Édouard Geffray souhaite garantir la diffusion systématique du guide de signalement des faits à caractère sexuel dans les établissements scolaires après le drame survenu la semaine dernière
Le ministre de l'Éducation nationale Édouard Geffray a annoncé mercredi qu’il réunirait lundi les recteurs des académies pour leur rappeler l’importance de diffuser « systématiquement » le guide de signalement des faits à caractère sexuel dans les établissements scolaires. « Je vais réunir lundi tous les recteurs de France pour leur demander de bien veiller à ce que le guide de signalement publié en mars soit systématiquement partagé », a-t-il déclaré sur TF1, revenant sur le dossier de la petite Lyhanna, retrouvée morte jeudi et dont le principal suspect était visé par une plainte pour viols sur mineure .

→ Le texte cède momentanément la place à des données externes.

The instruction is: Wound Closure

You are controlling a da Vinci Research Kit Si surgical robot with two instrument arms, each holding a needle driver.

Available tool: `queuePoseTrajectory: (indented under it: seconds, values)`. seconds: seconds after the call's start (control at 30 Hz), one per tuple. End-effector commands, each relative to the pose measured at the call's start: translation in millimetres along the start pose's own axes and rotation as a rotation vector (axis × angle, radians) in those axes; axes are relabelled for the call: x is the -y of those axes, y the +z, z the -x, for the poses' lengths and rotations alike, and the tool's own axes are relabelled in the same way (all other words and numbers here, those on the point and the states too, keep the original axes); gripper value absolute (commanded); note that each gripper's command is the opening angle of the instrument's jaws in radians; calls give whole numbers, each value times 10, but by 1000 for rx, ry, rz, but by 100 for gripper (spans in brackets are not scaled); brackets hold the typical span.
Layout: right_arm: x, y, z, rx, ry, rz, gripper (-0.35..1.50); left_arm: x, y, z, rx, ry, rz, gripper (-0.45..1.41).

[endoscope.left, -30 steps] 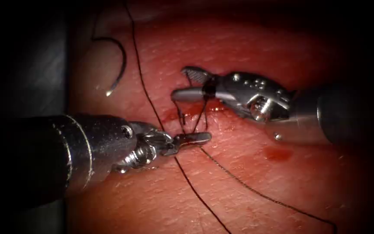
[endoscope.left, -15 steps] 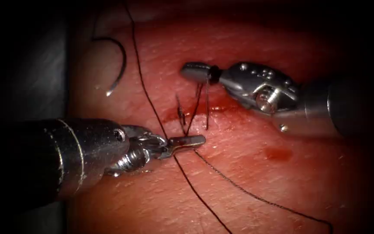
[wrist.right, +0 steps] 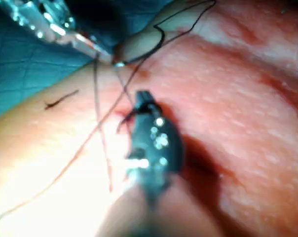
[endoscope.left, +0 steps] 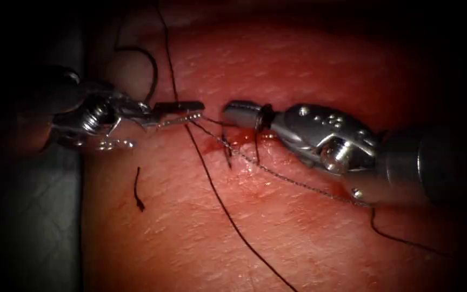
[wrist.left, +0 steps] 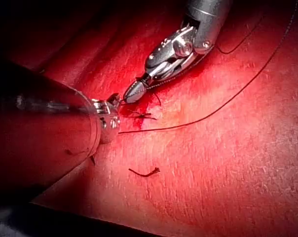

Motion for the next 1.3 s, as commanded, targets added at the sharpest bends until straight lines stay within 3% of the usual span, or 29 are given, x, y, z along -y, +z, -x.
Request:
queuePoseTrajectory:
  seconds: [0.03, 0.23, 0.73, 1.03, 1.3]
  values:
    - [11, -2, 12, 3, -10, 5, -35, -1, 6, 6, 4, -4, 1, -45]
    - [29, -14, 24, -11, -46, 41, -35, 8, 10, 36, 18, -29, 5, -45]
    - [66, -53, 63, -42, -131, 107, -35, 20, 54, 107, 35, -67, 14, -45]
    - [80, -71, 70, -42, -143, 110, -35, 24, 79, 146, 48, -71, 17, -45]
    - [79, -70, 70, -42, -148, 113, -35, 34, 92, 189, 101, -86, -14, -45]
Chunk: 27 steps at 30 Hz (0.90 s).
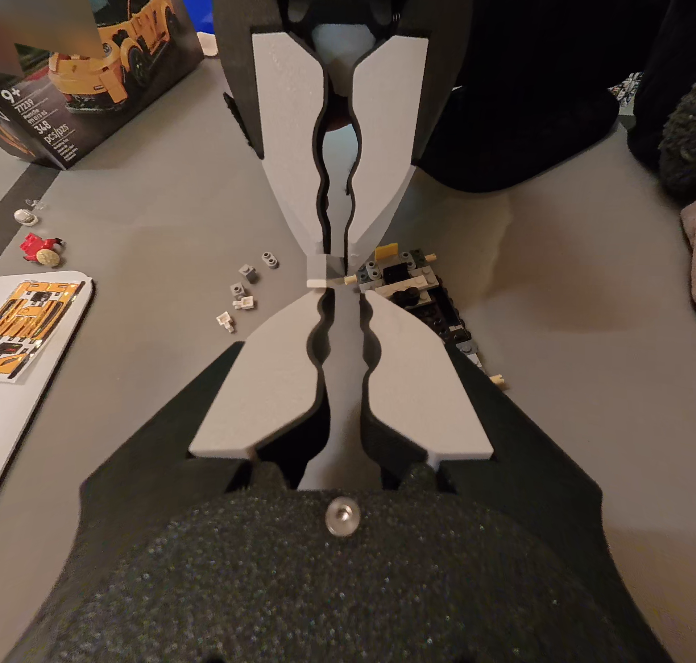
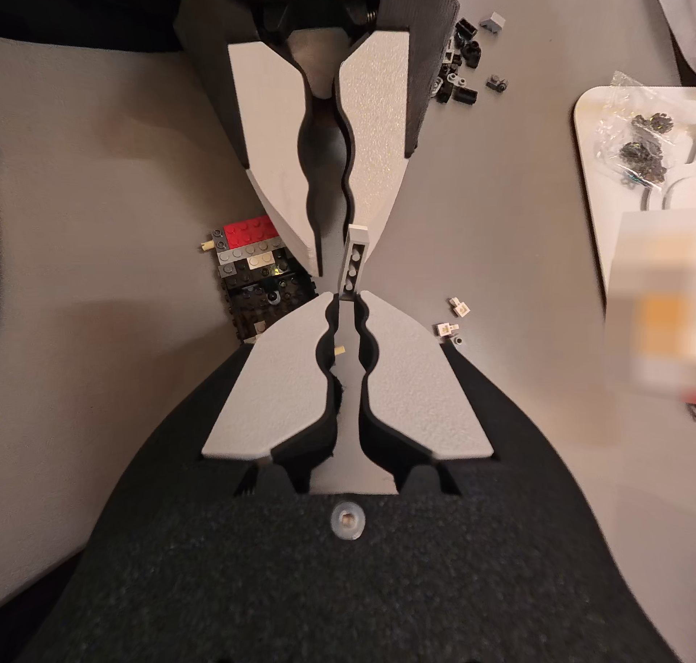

🇫🇷📂FLASH INFO - Le ministre de l'éducation nationale Edouard Geffray assure que le principal enjeu est "d'identifier les personnes dangereuses et de les empêcher d’entrer" allant jusqu’à parler de mise en place de processus informatique.. pic.twitter.com/lcWb068X7U
« L’école est le premier signaleur de France à la justice », avec 80 000 signalements par an « toutes causes confondues », a-t-il ajouté. En début d’année, Édouard Geffray avait annoncé la publication d’un « protocole d’action » sous la forme d’un « guide » permettant aux « personnels (de) faire les signalements de manière homogène et standardisée ».
Le ministre a par ailleurs dit attendre « avec une certaine impatience » la constitution d’une « liste noire » des personnels interdits dans les établissements scolaires pour avoir eu des comportements déplacés avec des mineurs, une mesure qui devrait figurer dans le projet de loi sur la protection de l’enfance. Cette liste noire, qui empêchera toute forme de réemploi au sein de l’école des personnes révoquées de l'Éducation nationale en raison de leur comportement déplacé avec des mineurs, consiste à « faire de l’école un sanctuaire absolu » et « faire en sorte qu’on n’attende pas la condamnation pénale pour empêcher quelqu’un de revenir chez nous ».
Concernant le drame de Lyhanna , le ministre a assuré ne disposer d’aucun élément à ce stade « qui irait dans le sens d’une défaillance » de l'Éducation nationale, mais qu’il souhaitait « tout décortiquer ». « Il faut qu’on sache tout ce qui s’est passé », a-t-il affirmé. Il a confirmé qu’il y a cinq ans, un signalement visant le principal suspect Jérôme Barella « a été émis par une proviseure, alors qu’il était agent de la région parce qu’il avait une relation par SMS avec une élève » et qu’il avait été « immédiatement suspendu et licencié ».
Les services de l'Éducation nationale avaient-ils prévenu la gendarmerie dans la foulée ? « À ma connaissance, non, mais c’est une partie des choses qu’il faut vérifier, y compris parce qu’à l’époque, ils n’ont probablement pas considéré qu’une relation par SMS […] relevait du champ pénal ».
Le ministre avait précisé en janvier que « 30 à 40 » radiations de personnels de l'Éducation nationale étaient prononcées par an, sur 1,2 million d’agents, « pour des faits à caractère sexuel, envers des mineurs ou entre adultes ».